The oil spill from BP’s Deepwater Horizon well is just about all cleaned up, right? Maybe not. As reported in today’s Washington Post, academic researchers are challenging recent Administration and media reports suggesting that most of the oil is gone.
Academic scientists are challenging the Obama administration’s assertion that most of BP’s oil in the Gulf of Mexico is either gone or rapidly disappearing — with one group Thursday announcing the discovery of a 22-mile “plume” of oil that shows little sign of vanishing.
That plume was measured in late June and was described Thursday by scientists from Woods Hole Oceanographic Institution in Massachusetts. The biggest news was not the plume itself: For weeks, government and university scientists have said that oil from BP’s damaged well is still underwater.

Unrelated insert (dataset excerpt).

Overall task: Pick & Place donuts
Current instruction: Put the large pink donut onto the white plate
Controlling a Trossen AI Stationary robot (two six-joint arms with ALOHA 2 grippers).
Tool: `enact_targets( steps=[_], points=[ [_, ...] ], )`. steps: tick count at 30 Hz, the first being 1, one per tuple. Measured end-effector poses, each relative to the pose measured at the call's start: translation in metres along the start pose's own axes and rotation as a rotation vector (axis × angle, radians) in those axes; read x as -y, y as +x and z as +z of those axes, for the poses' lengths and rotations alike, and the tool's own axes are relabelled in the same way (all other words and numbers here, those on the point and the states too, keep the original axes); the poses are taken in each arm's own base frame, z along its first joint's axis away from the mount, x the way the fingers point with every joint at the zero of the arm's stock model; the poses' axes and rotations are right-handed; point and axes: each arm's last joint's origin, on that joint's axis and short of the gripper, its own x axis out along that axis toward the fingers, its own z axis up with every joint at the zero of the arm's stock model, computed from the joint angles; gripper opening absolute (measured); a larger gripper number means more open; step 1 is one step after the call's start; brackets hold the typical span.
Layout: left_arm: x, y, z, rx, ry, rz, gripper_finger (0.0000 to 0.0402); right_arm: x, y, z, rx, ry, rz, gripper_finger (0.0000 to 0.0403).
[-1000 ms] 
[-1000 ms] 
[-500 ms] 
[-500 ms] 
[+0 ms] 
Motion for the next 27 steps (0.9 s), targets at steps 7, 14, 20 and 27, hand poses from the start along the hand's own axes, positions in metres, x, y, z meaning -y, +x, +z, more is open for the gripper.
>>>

The news was what is happening — or not happening — to it.
The scientists said that when they studied it, they saw little evidence that the oil was being rapidly consumed by the gulf’s petroleum-eating microbes. The plume was in a deep, cold region where microbes tend to work slowly.
“Our data would predict that the plume would still be there now,” said Benjamin Van Mooy, a Woods Hole researcher.
Their research came after a week in which other scientists had taken issue with the government’s portrait of where all the oil went. On Thursday afternoon, Jane Lubchenco, the Oceanic and Atmospheric Administration’s administrator, defended the government’s work, saying it was done by the “best scientific minds” and reviewed by outsiders.
“We remain confident in our assessment,” she said. . . .
Testifying before a House subcommittee Thursday, Florida State University professor Ian R. MacDonald called the administration’s account “misleading.” He said that the government’s assumptions about how much oil is breaking down underwater were too optimistic and that its report didn’t mention the natural gas that gushed out of BP’s Macondo well along with the oil.
“This oil is going to be in the environment for a long time. I think that the imprint of the BP release, the discharge, will be detectable in the Gulf of Mexico for the rest of my life,” said MacDonald, who is 58.
I had a brief post on earlier, optimistic assessments of the spill’s environmental effects here. As I said then, it’s still much too soon to know the magnitude and nature of the spill’s environmental and other effects. We’re in uncharted waters here.